Opposed by Armenian forces, the Azerbaijani military was forced back out of Nagorno-Karabakh and was significantly reorganised in the mid-1990s predominantly around brigades, though at least one division was reported as late as 2000. Manoeuvre formations have consistently stayed at a strength of around twenty brigades and regiments since 1995, though that has slowly risen recently.
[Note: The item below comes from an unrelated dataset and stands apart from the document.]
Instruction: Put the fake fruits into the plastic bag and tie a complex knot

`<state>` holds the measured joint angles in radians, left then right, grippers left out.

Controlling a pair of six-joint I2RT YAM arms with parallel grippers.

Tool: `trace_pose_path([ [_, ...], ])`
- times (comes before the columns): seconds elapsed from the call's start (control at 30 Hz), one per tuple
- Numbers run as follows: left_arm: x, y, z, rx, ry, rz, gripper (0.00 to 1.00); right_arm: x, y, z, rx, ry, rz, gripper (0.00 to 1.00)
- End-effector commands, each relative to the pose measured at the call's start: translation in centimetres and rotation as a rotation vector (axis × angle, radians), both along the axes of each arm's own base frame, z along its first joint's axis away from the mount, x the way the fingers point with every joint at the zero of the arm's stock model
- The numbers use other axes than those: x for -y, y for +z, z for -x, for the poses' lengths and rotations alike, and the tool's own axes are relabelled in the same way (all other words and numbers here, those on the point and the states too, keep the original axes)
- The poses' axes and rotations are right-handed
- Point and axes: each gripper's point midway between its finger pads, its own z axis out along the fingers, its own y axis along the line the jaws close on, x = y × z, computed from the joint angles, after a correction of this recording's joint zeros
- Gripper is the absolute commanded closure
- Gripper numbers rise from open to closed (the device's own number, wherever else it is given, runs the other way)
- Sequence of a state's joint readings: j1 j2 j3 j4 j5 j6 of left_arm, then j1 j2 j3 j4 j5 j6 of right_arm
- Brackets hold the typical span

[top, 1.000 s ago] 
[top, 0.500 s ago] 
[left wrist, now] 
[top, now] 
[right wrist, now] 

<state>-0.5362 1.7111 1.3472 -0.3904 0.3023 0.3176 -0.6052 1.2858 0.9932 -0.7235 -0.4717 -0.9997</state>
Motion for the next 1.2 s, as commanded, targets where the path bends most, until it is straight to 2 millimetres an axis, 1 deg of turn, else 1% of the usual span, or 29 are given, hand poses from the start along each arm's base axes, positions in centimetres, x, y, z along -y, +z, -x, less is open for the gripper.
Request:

During the 1990s, these brigades may have included the 701st Motor Rifle Brigade (1st Army Corps), the 708th Motor Rifle Brigade (1st Army Corps), 130th Motor Rifle Brigade (1st Army Corps), 161st Motor Rifle Brigade (2nd Army Corps), 709th Motor Rifle Brigade (formerly the 23rd Motor Rifle Division), and the 112th Motor Rifle Brigade.

The Land Forces currently consist of five army corps:
- 1st Army Corps also known as Barda Army Corps (deployed near Ganja ), currently led by Major General Hikmat Hasanov
  - 1st Motor Rifle Brigade
  - 3rd Motor Rifle Brigade
  - 9th Motor Rifle Brigade
  - 10th Motor Rifle Brigade
  - 15th Motor Rifle Brigade
  - 17th Motor Rifle Brigade
- 2nd Army Corps also known as Beylagan Army Corps (concentrated against Armenian occupied territories and part is deployed on the Azerbaijan-Iranian border), currently led by Major General Mais Barkhudarov
  - 2nd Motor Rifle Brigade
  - 4th Motor Rifle Brigade
  - 6th Motor Rifle Brigade
  - 8th Motor Rifle Brigade
  - 13th Motor Rifle Brigade
  - 14th Motor Rifle Brigade
  - 18th Motor Rifle Brigade
- 3rd Army Corps also known as Shamkir Army Corps (concentrated against Armenian occupied territories), currently led by Lieutenant General Rovshan Akbarov
  - 7th Motor Rifle Brigade
  - 11th Motor Rifle Brigade
  - 12th Motor Rifle Brigade
  - 16th Motor Rifle Brigade
  - 19th Motor Rifle Brigade
  - 20th Motor Rifle Brigade
- 4th Army Corps also known as Baku Army Corps (covers Absheron Peninsula and the coast)
  - Motor Rifle Brigade
  - Motor Rifle Brigade
  - Motor Rifle Brigade
- Nakhchivan Separate Combined Arms Army (deployed in Nakhchivan, currently led by Colonel General Karam Mustafayev
- 6th Army Corps

The IISS estimated in 2007 that the Azerbaijani regular army was 56,840 strong, probably basing this figure on Conventional Forces in Europe treaty data. It attributes to the army five corps headquarters, 23 motor rifle brigades, one artillery brigade, one multiple rocket launcher brigade, and one anti-tank regiment. Of the five army corps, the 1st, 2nd, and 3rd Army Corps are concentrated against NK; part of 2nd is deployed on the Azerbaijan-Iranian border; the 4th covers the capital and the coast and the 5th is deployed exclusively in Nakhchivan. Following the 2020 war, and specifically during the Baku Victory Parade, experts noted that a 6th corps was created, in part due to the partial mobilization that occurred in the country during that 44-day period.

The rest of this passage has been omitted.